RECORD SET:
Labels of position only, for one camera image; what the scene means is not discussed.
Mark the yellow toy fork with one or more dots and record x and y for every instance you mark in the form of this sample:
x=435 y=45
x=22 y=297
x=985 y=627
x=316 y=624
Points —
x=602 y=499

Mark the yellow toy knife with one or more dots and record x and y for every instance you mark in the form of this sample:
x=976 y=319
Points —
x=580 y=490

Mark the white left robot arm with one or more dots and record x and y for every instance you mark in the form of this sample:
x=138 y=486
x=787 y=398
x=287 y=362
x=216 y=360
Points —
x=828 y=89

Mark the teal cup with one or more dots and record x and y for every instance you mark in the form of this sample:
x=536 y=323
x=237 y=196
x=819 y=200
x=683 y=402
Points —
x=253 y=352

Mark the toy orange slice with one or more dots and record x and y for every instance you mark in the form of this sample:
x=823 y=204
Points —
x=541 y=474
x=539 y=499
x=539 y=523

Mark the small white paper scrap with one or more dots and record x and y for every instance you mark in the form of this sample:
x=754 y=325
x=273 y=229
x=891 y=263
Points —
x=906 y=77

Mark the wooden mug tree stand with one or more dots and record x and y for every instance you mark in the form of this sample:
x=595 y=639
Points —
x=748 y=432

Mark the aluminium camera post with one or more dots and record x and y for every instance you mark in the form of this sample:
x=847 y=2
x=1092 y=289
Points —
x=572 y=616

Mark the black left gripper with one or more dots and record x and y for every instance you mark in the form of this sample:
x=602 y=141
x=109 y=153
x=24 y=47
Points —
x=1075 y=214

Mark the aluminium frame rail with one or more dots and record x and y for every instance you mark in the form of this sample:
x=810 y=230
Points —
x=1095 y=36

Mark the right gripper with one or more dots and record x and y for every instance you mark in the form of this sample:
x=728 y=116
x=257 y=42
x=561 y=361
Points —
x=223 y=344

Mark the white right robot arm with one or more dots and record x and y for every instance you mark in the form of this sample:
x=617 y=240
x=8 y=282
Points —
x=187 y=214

WORK TASK: Each line above that has the word "aluminium" should be copied.

ANSWER BELOW:
Mark the aluminium camera post with one or more dots and record x and y for every instance you mark in the form of this sample:
Mark the aluminium frame rail with one or more dots and record x and y for every instance you mark in the form of this sample:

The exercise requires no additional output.